● WHAT NEEDS TO BE DONE
Lines before the one containing "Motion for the" are to be left out; that line and every line after it, through the last line below, are to be reproduced exactly.

Segment Start: DATA SECTION

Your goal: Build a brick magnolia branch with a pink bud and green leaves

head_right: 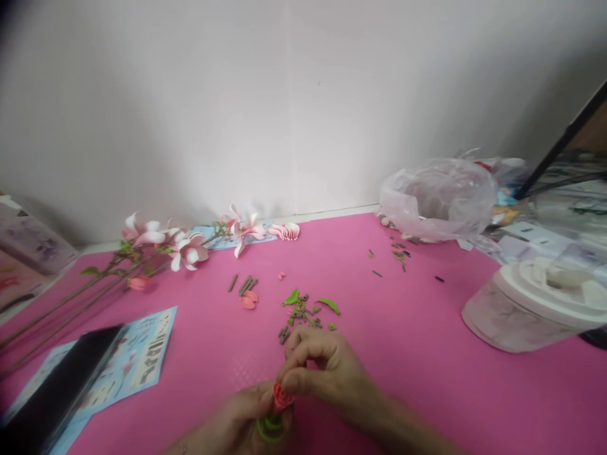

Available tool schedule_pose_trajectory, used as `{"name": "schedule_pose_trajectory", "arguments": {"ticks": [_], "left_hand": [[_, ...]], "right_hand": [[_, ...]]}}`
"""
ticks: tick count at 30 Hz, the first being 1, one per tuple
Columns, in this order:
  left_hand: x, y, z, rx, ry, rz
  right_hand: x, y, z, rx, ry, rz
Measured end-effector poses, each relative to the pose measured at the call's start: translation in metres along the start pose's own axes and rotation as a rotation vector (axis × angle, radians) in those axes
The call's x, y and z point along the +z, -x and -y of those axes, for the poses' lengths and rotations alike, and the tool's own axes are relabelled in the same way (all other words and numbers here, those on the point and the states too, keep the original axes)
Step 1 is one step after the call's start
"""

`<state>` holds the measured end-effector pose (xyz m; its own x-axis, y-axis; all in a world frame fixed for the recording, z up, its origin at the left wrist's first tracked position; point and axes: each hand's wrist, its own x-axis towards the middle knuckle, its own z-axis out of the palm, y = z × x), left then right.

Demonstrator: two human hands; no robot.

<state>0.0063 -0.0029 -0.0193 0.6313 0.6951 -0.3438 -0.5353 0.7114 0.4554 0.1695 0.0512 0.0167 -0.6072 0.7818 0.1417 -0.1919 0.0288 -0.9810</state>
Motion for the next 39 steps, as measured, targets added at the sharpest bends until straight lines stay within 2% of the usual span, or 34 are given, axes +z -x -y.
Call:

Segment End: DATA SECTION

● ANSWER BOX
Motion for the next 39 steps, as measured, targets added at the sharpest bends until straight lines stay within 2% of the usual span, or 34 are given, axes +z -x -y.
Call:

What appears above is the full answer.